Wing morphing control with shape memory alloy actuators

Abstract

Aircraft morphing is referred to as the ability for an aircraft to change its geometry in flight. Formally, flaps, spoilers, and control devices are considered morphing, but in general, morphing in aerospace is associated with geometrical changes using smart materials such as shape memory alloys. Shape memory alloy is a material that changes shape under heating and produces force and deflections, which make it potential actuator for a wing morphing system. The motivation behind this study is the application to small-sized and medium-sized unmanned air vehicles and the potential to increase range or endurance for a given fuel load through improved lift-to-drag ratio. The camber line of an airfoil section, the predominant parameter affecting lift and drag, is changed by resistive heating of a shape memory alloy actuator and cooling in the surrounding air. Experiments were conducted under wind tunnel conditions to verify analysis and to investigate the effects of its application on the aerodynamic behavior of the wing.
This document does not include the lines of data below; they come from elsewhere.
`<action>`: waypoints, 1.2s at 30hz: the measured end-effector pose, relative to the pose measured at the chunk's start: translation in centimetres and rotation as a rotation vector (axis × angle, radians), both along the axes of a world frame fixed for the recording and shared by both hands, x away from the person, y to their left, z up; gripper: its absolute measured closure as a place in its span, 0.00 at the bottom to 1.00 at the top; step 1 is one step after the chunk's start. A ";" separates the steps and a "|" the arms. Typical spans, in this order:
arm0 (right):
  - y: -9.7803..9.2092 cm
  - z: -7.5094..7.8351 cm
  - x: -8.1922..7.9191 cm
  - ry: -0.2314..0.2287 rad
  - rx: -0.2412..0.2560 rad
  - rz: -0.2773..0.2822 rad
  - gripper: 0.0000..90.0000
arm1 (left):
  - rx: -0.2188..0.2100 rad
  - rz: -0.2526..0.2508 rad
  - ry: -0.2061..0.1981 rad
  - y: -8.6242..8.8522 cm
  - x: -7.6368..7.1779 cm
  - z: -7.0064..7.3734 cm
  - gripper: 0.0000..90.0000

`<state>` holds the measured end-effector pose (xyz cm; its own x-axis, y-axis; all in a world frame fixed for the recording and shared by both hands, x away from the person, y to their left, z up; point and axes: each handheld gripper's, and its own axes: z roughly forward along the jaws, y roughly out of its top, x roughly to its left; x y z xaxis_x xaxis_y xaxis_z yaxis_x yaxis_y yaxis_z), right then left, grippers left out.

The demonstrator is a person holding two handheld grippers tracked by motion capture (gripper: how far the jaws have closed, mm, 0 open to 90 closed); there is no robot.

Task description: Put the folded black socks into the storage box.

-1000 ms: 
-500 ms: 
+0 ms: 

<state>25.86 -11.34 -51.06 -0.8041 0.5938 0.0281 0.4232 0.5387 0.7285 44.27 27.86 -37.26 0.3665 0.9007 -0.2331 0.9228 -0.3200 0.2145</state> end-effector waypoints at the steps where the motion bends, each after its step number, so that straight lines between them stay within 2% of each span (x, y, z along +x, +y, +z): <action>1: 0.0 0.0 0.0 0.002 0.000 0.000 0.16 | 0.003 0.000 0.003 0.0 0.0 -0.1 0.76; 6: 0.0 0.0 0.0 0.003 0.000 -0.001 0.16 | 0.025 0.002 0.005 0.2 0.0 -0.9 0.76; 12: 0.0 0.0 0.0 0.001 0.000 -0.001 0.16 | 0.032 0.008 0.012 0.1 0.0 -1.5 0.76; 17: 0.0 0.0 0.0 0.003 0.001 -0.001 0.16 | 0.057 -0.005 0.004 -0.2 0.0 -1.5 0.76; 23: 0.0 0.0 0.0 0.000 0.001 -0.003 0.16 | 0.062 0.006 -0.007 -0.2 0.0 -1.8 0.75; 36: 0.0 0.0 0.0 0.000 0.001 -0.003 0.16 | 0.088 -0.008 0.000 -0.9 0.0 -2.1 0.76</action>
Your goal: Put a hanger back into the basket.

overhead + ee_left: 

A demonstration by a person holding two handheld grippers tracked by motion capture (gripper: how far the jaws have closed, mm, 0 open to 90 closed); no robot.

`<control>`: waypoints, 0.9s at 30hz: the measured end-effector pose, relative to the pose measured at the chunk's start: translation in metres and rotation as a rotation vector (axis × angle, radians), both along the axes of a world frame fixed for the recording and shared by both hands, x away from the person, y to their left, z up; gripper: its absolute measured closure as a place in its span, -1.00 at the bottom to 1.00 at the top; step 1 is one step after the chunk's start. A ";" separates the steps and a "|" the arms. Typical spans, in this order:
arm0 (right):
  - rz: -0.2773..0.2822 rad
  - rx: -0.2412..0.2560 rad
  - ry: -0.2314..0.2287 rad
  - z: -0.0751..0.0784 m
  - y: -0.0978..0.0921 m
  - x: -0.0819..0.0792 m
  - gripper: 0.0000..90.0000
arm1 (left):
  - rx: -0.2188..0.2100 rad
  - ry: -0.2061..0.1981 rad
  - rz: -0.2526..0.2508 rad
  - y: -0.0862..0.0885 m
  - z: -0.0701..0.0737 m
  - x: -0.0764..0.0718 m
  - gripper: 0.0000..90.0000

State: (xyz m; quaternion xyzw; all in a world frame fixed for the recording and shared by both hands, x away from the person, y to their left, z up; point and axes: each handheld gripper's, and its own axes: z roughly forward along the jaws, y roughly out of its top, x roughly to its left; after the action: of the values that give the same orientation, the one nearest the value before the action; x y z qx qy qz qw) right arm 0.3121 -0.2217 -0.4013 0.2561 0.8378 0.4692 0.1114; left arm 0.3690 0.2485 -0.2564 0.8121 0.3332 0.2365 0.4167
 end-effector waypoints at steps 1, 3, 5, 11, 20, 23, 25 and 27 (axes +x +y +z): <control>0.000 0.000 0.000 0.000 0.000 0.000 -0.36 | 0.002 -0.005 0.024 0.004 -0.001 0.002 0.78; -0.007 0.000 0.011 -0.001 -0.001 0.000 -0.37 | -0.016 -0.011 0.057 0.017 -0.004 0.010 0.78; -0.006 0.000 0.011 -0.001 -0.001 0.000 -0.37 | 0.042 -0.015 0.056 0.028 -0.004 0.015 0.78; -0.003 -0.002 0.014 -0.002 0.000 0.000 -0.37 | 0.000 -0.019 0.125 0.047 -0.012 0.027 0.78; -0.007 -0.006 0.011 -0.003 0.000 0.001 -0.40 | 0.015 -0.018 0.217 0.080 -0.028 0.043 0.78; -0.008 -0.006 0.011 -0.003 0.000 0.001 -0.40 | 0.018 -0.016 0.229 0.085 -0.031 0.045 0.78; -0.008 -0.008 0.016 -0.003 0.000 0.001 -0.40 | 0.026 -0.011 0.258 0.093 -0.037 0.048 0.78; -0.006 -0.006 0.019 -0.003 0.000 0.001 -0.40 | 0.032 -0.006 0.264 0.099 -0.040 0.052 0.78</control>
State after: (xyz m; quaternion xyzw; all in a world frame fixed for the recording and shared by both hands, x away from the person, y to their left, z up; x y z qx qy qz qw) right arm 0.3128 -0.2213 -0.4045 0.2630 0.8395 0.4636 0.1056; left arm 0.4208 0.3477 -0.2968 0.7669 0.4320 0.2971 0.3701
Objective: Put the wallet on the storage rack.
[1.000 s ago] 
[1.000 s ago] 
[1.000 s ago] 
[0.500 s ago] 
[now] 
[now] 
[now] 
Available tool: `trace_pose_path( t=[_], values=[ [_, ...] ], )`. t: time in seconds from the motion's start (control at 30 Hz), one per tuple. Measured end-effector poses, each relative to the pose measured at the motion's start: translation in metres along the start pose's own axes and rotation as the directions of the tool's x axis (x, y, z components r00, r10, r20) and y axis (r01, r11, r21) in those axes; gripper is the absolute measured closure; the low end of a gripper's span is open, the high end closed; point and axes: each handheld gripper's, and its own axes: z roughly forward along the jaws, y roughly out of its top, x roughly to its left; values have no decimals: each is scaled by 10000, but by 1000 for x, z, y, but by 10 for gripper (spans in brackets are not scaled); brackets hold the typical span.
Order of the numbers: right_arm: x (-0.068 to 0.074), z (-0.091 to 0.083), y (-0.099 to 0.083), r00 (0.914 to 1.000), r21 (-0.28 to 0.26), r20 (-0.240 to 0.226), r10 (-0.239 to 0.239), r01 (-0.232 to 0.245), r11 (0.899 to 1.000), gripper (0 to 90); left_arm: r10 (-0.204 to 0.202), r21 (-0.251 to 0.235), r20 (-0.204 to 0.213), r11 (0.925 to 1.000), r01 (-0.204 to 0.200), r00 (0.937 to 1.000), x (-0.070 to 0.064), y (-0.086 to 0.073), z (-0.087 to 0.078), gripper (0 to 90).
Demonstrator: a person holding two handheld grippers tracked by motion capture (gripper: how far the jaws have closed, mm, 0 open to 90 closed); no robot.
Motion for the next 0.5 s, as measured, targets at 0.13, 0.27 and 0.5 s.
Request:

This study investigated three control methodologies: the conventional proportional–integral–derivative controller, proportional–integral–derivative with robust compensator, and proportional–integral–derivative with anti-windup compensator. The latter proved to have superior performance in achieving and maintaining a required level of morphing. In addition, the power required to the shape memory alloy actuators under aerodynamic load, and the effect of ambient temperature was also investigated.